- **Exercise instructions**
After finding the line with "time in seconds" in the data below, set down exactly each line through the one with "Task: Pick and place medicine", inclusive, and stop there.

- **Task inputs**
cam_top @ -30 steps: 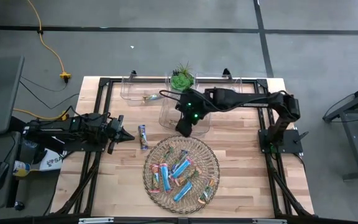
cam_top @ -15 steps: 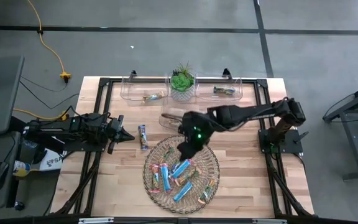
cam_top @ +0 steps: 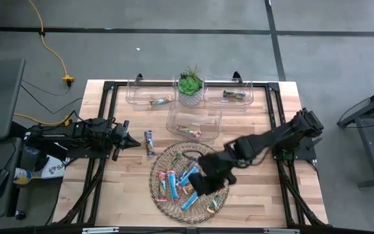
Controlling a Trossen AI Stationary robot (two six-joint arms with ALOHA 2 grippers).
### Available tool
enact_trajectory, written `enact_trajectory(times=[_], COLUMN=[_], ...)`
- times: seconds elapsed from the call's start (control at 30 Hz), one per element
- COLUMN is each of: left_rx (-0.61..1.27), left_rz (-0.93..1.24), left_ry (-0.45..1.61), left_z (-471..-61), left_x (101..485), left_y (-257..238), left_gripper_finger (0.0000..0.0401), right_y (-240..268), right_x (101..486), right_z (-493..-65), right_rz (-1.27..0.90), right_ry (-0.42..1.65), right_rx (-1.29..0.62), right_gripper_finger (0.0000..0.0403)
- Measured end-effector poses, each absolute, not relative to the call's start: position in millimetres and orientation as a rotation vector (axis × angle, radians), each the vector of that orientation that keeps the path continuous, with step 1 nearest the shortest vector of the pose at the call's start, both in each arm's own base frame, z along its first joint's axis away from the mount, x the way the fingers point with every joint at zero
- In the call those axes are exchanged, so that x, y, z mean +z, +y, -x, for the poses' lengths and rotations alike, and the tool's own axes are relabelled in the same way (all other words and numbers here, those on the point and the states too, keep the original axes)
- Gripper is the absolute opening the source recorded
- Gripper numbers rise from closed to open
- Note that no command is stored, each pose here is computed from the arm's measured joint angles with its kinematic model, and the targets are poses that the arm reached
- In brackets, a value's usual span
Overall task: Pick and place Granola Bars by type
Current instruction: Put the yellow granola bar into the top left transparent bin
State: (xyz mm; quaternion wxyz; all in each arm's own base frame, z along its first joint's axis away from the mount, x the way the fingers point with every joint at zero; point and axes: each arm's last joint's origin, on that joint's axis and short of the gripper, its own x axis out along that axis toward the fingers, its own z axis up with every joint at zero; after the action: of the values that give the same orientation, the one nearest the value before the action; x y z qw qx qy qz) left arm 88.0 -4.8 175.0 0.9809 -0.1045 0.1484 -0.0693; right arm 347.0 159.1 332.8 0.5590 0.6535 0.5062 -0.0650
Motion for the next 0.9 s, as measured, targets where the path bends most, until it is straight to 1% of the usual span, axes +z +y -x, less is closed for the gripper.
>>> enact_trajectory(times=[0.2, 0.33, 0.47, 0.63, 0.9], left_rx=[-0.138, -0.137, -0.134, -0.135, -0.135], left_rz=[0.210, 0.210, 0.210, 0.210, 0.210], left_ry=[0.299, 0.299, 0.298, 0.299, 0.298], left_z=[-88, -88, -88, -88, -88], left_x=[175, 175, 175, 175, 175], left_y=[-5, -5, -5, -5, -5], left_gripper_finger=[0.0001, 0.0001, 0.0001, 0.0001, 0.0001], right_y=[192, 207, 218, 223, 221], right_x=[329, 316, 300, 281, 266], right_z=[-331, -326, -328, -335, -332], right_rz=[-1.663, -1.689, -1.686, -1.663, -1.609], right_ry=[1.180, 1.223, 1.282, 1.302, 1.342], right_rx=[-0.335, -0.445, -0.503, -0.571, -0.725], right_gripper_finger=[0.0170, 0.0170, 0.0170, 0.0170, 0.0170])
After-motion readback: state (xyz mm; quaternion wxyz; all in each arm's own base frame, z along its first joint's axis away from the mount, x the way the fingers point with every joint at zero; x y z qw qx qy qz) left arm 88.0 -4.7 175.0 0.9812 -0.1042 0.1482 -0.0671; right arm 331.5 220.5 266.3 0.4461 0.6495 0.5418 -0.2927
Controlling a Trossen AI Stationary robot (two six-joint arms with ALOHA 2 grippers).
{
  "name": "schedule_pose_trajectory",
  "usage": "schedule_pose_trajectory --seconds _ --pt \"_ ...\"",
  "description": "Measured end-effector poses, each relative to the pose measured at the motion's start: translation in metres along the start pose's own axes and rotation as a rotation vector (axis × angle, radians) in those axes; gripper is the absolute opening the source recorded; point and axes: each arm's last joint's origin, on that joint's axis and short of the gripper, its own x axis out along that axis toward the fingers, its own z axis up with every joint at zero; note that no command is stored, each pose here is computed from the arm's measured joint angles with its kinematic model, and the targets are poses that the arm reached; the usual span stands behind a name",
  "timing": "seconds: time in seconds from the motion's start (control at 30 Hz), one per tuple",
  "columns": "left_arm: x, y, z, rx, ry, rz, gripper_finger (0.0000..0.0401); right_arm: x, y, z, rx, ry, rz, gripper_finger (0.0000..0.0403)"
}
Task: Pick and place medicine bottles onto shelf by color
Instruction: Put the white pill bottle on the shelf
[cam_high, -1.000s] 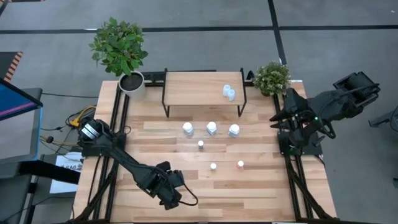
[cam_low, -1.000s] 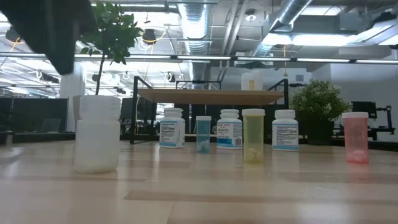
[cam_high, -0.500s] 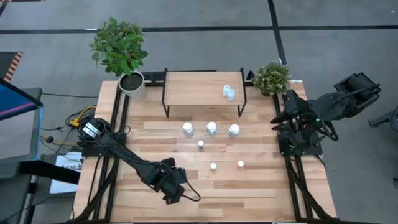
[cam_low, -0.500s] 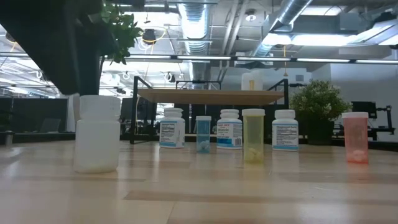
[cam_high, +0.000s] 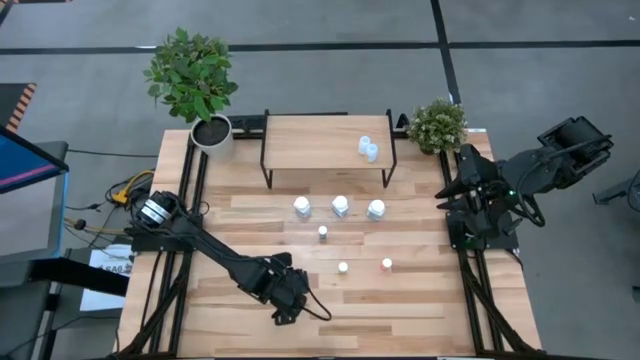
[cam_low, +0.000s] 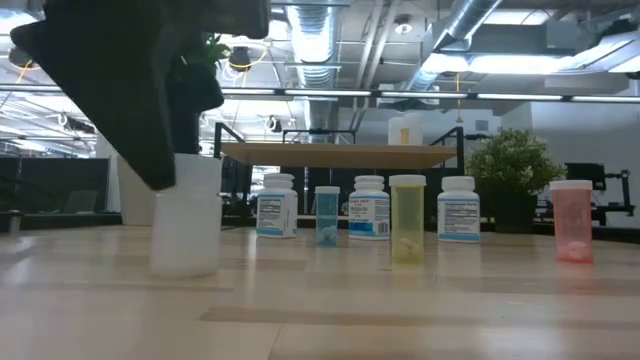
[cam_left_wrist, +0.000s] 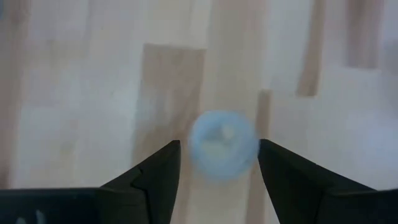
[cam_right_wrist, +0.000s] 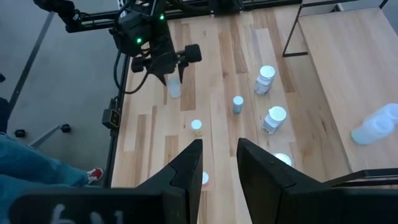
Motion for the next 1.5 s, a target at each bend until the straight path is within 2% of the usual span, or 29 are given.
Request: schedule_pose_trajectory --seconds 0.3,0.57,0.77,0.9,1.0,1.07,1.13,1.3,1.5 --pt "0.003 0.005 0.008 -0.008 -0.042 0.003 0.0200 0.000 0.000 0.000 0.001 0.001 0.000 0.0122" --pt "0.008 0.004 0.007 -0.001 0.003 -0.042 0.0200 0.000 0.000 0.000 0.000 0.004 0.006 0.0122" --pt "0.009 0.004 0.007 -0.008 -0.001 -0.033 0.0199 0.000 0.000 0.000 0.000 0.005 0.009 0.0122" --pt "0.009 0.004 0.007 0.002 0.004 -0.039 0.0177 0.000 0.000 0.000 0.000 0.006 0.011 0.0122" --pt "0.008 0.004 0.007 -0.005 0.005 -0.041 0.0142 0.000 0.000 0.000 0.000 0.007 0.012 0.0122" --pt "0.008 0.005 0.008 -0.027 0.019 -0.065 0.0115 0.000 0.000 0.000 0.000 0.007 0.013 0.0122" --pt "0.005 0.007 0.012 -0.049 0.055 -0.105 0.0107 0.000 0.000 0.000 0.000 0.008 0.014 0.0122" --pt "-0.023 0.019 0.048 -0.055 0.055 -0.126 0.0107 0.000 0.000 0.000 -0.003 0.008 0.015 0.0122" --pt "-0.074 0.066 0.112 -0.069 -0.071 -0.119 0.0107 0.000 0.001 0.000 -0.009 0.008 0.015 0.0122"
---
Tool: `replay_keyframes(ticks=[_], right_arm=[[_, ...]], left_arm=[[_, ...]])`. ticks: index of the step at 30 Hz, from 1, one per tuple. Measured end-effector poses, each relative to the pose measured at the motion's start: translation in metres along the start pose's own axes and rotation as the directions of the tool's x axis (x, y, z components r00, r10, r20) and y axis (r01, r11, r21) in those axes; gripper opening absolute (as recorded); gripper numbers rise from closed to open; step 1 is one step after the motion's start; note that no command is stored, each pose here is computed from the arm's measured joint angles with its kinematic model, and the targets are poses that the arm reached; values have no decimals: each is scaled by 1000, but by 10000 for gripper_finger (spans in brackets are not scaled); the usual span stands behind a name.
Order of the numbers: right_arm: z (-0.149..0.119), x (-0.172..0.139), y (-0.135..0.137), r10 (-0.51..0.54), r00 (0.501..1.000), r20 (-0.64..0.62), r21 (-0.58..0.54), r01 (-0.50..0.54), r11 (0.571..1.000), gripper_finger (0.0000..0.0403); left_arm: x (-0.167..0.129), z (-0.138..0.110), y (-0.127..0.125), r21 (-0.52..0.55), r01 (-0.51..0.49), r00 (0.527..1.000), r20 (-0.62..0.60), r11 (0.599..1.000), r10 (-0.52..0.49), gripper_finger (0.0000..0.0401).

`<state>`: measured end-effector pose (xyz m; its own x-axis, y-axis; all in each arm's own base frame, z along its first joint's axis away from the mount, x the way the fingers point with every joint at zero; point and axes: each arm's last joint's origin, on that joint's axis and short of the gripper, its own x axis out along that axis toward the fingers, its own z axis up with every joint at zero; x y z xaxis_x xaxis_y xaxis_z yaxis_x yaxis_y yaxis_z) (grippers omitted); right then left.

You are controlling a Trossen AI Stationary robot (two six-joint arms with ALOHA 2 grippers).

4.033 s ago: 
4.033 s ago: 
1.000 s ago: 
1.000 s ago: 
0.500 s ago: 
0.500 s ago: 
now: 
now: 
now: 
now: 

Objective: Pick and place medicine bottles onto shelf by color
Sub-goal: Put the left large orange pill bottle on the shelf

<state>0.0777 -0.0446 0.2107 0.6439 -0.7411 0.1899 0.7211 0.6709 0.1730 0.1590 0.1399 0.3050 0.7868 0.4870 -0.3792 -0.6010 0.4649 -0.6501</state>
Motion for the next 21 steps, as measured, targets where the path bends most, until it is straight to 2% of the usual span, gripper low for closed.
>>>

- **Answer for the task**
  "timing": "seconds: time in seconds from the motion's start (control at 30 Hz), one per tuple",
  "columns": "left_arm: x, y, z, rx, ry, rz, gripper_finger (0.0000..0.0401); right_arm: x, y, z, rx, ry, rz, gripper_finger (0.0000..0.0403)"
}
Task: Pick and place medicine bottles onto shelf by color

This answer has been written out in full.